She was the daughter of Duncan McLaren and Priscilla Bright (sister of John Bright. She is a sister of Charles McLaren, 1st Baron Aberconway and Walter McLaren.

Her most significant and enduring contributions to Bradford were education and public health. She founded an early hospice, St Catherine's and supported a maternity home for young unsupported women, St. Monica's. After 1900 she was very prominent in West Riding Conservative women's politics.

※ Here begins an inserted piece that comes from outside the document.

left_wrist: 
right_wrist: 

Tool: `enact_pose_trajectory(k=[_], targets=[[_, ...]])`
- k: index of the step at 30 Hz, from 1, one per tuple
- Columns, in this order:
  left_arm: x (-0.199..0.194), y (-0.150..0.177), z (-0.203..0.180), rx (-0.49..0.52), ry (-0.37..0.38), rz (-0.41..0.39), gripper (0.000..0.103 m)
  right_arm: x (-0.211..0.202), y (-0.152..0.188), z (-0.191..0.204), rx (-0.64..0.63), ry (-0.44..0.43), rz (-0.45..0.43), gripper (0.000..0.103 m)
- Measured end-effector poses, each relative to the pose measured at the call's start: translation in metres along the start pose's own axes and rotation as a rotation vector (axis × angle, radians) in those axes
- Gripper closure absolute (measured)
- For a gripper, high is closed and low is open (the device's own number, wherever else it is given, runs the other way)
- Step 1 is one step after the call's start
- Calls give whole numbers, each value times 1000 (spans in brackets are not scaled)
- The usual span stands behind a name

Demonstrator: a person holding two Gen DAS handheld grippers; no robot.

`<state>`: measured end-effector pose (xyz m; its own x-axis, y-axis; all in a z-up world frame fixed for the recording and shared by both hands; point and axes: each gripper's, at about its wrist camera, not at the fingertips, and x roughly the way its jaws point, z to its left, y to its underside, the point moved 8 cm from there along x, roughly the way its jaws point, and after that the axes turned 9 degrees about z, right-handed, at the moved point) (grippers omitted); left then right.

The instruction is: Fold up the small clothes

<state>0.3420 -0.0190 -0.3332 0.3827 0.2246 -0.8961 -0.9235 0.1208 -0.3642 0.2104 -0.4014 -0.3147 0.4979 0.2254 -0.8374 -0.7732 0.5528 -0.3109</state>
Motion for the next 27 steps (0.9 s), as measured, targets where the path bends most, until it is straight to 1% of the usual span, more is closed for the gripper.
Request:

During World War 1, she was president of the Ilkley Ladies' Belgian Hospitality Committee. In recognition of the "kind help and valuable assistance personally given to the Belgian refugees and Belgian soldiers during the war" she was awarded the Medaille de la Reine Elisabeth by the King of the Belgians.[1]

Helen Priscilla McLaren was born on 28 October 1851. She was the daughter of Duncan McLaren and Priscilla Bright. She married Andrea Rabagliati on 25 May 1877. They had five children including Euan Rabagliati, Duncan Silvestro Rabagliati OBE, Catherine Rabagliati MBE (Mayor of Paddington) and Herman Victor Rabagliati. She died on 3 January 1934 at age 82. Helen Rabagliati was invested as a Member, Order of the British Empire (MBE).

Curiously, Helen increasingly took the opposite political viewpoint of that of her family.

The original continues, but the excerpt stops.